=== Goal of the exercise ===
Exactly the lines from the start of the data below through the line containing "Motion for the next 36" must be returned, and no others.

=== Data shown ===
◇ ◇ ◇ ◇ ◇ ◇ ◇
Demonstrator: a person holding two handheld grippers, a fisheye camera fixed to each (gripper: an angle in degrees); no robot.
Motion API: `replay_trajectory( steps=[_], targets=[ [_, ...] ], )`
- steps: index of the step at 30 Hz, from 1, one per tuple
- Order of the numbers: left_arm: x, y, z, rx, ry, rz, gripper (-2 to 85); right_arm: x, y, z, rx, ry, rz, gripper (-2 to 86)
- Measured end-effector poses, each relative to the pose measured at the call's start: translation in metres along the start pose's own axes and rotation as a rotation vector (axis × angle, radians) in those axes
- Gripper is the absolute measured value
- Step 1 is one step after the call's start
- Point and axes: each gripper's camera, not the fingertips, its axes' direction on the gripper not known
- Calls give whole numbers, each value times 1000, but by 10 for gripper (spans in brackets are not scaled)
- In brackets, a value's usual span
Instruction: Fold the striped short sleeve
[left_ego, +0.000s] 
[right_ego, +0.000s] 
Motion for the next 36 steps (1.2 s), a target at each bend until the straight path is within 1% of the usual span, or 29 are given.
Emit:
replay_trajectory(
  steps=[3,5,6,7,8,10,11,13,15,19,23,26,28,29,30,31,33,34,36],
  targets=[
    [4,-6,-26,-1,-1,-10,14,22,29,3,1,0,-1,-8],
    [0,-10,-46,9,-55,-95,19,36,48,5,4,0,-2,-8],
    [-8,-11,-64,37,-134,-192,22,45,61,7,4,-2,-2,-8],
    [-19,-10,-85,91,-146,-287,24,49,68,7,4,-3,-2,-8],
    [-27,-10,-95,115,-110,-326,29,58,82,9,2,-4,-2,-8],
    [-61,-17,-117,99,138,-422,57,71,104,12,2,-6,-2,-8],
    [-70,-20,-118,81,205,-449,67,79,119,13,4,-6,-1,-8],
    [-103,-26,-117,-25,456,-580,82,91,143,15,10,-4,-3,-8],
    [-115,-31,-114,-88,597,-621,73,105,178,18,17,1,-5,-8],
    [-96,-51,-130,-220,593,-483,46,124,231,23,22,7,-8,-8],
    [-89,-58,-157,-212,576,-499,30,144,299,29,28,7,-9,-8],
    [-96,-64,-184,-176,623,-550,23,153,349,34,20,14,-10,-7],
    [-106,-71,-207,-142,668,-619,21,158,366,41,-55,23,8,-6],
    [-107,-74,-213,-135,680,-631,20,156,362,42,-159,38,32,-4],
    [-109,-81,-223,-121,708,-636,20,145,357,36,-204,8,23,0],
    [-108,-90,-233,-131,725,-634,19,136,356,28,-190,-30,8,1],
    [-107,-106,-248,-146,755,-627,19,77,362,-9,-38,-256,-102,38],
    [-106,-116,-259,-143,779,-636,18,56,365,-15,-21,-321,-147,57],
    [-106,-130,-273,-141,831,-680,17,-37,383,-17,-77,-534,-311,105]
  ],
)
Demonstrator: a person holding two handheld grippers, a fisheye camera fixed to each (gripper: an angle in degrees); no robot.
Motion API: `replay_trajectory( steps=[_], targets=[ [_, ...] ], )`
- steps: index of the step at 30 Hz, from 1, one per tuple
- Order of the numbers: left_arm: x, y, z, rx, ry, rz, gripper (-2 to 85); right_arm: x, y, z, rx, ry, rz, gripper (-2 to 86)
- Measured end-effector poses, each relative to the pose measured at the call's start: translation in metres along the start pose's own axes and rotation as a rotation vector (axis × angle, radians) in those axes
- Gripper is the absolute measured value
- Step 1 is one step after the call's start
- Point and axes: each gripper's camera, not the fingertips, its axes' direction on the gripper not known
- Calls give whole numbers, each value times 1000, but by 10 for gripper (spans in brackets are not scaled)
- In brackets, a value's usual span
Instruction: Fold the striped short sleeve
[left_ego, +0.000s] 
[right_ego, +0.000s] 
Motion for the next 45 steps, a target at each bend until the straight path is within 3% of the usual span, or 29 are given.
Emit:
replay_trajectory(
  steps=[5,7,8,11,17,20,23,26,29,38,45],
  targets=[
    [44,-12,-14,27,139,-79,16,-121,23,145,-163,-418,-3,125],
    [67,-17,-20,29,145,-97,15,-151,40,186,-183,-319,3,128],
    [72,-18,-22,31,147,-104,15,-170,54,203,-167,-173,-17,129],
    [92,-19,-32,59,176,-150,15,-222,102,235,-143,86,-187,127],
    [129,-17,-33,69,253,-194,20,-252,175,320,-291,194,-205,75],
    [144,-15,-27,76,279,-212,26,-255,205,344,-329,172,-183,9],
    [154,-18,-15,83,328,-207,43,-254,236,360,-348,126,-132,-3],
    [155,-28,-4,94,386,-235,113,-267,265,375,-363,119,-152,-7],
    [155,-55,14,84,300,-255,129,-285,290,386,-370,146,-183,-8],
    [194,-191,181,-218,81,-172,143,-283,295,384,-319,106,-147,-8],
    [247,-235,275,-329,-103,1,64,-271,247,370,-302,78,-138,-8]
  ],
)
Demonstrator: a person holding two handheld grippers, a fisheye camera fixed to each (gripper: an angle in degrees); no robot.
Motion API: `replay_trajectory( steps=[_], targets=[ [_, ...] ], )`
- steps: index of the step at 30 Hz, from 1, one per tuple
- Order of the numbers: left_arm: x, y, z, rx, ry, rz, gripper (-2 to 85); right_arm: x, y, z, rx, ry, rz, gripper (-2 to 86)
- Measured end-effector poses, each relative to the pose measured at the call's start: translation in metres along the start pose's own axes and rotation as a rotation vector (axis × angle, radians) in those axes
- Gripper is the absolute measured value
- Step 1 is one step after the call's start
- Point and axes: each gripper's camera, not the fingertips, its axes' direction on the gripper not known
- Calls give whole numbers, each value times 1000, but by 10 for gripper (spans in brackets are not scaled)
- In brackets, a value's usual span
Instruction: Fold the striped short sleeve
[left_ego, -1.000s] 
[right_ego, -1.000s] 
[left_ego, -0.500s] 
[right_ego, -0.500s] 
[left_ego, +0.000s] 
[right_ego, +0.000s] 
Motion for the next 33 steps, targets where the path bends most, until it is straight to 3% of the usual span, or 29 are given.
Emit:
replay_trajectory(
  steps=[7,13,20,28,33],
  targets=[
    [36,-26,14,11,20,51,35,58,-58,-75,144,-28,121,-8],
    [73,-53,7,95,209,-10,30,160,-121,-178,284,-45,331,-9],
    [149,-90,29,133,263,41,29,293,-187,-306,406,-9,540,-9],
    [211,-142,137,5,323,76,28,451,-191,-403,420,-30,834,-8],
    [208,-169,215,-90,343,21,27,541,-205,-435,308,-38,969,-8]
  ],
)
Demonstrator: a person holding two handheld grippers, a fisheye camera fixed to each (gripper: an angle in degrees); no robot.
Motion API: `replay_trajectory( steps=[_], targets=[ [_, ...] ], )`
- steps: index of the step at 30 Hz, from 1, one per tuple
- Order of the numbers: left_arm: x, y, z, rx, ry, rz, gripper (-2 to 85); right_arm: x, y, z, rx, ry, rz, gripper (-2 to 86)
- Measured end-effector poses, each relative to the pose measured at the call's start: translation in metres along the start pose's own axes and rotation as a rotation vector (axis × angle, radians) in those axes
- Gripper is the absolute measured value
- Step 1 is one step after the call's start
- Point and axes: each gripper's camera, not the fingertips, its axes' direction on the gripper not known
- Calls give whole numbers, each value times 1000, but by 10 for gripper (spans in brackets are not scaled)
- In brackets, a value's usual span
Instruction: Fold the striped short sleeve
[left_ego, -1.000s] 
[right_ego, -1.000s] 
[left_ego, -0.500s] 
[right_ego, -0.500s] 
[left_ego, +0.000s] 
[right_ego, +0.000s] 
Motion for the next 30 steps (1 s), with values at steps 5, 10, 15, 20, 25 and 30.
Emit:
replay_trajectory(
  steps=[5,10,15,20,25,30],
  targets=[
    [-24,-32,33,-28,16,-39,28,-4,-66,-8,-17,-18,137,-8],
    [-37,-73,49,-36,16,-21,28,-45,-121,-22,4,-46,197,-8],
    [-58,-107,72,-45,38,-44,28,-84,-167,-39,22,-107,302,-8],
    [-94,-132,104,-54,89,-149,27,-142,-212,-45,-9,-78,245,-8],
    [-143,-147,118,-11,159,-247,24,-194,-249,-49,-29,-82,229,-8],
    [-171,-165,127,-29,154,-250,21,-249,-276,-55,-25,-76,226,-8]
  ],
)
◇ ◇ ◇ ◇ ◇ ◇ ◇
=== Response below ===
Demonstrator: a person holding two handheld grippers, a fisheye camera fixed to each (gripper: an angle in degrees); no robot.
Motion API: `replay_trajectory( steps=[_], targets=[ [_, ...] ], )`
- steps: index of the step at 30 Hz, from 1, one per tuple
- Order of the numbers: left_arm: x, y, z, rx, ry, rz, gripper (-2 to 85); right_arm: x, y, z, rx, ry, rz, gripper (-2 to 86)
- Measured end-effector poses, each relative to the pose measured at the call's start: translation in metres along the start pose's own axes and rotation as a rotation vector (axis × angle, radians) in those axes
- Gripper is the absolute measured value
- Step 1 is one step after the call's start
- Point and axes: each gripper's camera, not the fingertips, its axes' direction on the gripper not known
- Calls give whole numbers, each value times 1000, but by 10 for gripper (spans in brackets are not scaled)
- In brackets, a value's usual span
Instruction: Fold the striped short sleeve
[left_ego, +0.000s] 
[right_ego, +0.000s] 
Motion for the next 36 steps (1.2 s), a target at each bend until the straight path is within 1% of the usual span, or 29 are given.

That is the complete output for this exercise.